Given the material below, return only the lines starting at the line with "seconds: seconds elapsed" and ending at the line with "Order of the", exactly as they appear.

:: Information provided ::

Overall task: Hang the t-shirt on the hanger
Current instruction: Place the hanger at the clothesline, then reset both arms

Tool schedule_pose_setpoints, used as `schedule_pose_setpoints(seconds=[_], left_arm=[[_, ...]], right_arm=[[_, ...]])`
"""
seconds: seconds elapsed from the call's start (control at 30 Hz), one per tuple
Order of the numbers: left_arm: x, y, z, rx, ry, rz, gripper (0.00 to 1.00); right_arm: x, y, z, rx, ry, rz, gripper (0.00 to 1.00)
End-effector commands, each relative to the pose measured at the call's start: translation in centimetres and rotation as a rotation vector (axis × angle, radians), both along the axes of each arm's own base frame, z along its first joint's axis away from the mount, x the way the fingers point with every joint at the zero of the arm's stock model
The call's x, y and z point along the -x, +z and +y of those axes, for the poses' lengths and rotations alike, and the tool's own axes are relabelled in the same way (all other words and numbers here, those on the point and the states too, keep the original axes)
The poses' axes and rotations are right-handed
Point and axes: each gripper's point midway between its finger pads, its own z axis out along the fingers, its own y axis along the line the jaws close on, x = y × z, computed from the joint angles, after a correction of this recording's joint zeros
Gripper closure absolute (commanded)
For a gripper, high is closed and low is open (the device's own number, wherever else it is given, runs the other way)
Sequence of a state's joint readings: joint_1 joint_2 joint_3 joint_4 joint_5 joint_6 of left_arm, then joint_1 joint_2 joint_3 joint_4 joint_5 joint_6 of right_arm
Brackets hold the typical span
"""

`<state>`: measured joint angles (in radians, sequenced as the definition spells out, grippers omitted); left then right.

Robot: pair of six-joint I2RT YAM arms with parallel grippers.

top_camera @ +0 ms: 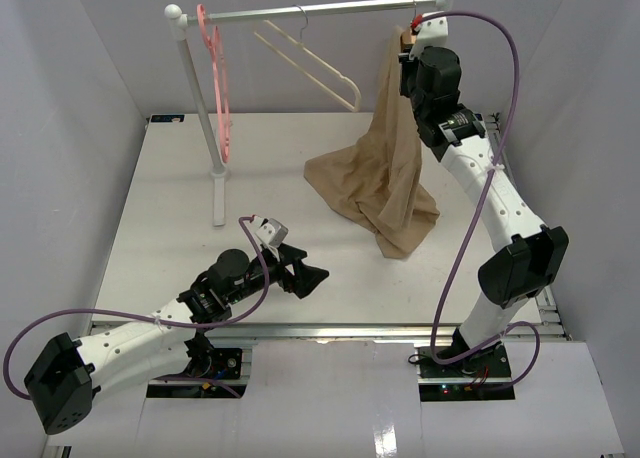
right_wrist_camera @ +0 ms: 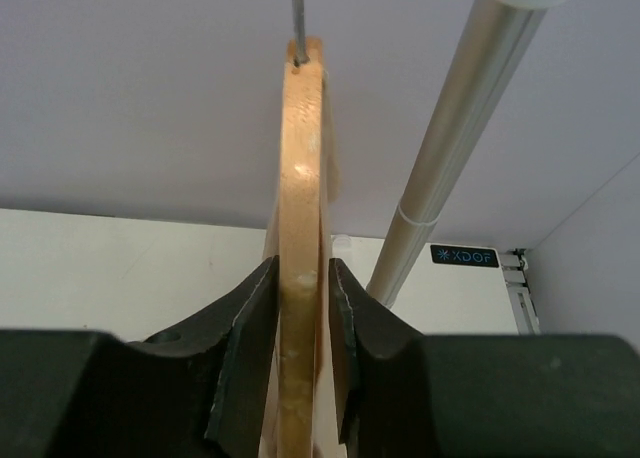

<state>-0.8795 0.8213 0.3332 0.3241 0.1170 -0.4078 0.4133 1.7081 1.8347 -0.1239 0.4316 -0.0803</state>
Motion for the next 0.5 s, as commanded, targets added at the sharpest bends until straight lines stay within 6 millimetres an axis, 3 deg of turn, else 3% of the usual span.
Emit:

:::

## Exercise result
seconds: seconds elapsed from the call's start (control at 30 Hz), one per tuple
Order of the numbers: left_arm: x, y, z, rx, ry, rz, gripper (0.00 to 1.00); right_arm: x, y, z, rx, ry, rz, gripper (0.00 to 1.00)

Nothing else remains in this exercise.